As "lojas" originais eram abrigos temporários construídos ao lado das obras, onde os pedreiros se reuniam, guardavam suas ferramentas e descansavam. Com o tempo, essas lojas tornaram-se espaços de assembleia onde se discutiam não apenas técnicas construtivas, mas também filosofia, moral e espiritualidade. Os sinais, toques e palavras secretas serviam como credenciais profissionais — um pedreiro que chegasse a uma nova cidade precisava provar sua qualificação para ser admitido no canteiro de obras.
Gradualmente, a partir do século XVII, homens que não eram construtores de ofício — nobres, clérigos, intelectuais e comerciantes — passaram a ser "aceitos" nas lojas, atraídos pelo sistema simbólico e filosófico que havia se desenvolvido. A Maçonaria transitou então de "operativa" (ligada à construção real) para "especulativa" (voltada à construção moral e espiritual).
O marco formal dessa transição é a fundação da Grande Loja de Londres em 24 de junho de 1717, quando quatro lojas londrinas se uniram, estabelecendo uma organização centralizada com constituições escritas — as famosas "Constituições de Anderson" de 1723, que codificaram os princípios, regulamentos e tradições da fraternidade.
Princípios e Símbolos
A Maçonaria se fundamenta em três pilares: Liberdade, Igualdade e Fraternidade.

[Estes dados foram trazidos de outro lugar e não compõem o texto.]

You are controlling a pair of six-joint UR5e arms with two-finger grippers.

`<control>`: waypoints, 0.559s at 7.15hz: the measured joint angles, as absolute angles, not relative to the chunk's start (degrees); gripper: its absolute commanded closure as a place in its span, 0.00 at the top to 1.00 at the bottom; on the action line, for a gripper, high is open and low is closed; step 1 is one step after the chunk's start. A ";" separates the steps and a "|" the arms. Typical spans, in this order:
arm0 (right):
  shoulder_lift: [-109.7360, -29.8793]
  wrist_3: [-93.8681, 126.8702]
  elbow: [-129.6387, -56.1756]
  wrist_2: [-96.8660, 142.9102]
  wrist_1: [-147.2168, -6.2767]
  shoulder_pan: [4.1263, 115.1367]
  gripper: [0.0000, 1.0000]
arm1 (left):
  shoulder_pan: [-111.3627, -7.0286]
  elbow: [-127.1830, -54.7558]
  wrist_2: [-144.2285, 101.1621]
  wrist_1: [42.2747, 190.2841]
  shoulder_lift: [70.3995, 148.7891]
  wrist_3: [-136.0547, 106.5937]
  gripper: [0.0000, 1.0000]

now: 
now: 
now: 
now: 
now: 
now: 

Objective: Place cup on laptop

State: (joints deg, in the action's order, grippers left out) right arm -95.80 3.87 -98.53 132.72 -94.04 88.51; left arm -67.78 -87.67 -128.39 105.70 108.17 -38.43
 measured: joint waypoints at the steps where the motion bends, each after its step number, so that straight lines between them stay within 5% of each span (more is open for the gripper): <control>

Seus membros reconhecem a existência de um princípio superior, o Grande Arquiteto do Universo (G∴A∴D∴U∴), sem impor dogma religioso específico, acolhendo homens de todas as crenças.
As ferramentas dos antigos construtores foram transformadas em símbolos morais: o esquadro representa a retidão de conduta; o compasso, os limites que devemos impor às nossas paixões; o nível, a igualdade entre os homens; o prumo, a verticalidade moral; o martelo e o cinzel, o trabalho contínuo de aperfeiçoamento pessoal sobre a pedra bruta da imperfeição humana.
O Olho Que Tudo Vê, frequentemente associado ao Olho de Hórus egípcio, representa a onisciência do Grande Arquiteto e a vigilância da consciência. A acácia, planta resistente e perene, simboliza a imortalidade da alma e a vitória da vida sobre a morte — remetendo ao ramo que brotou sobre o túmulo do Mestre assassinado.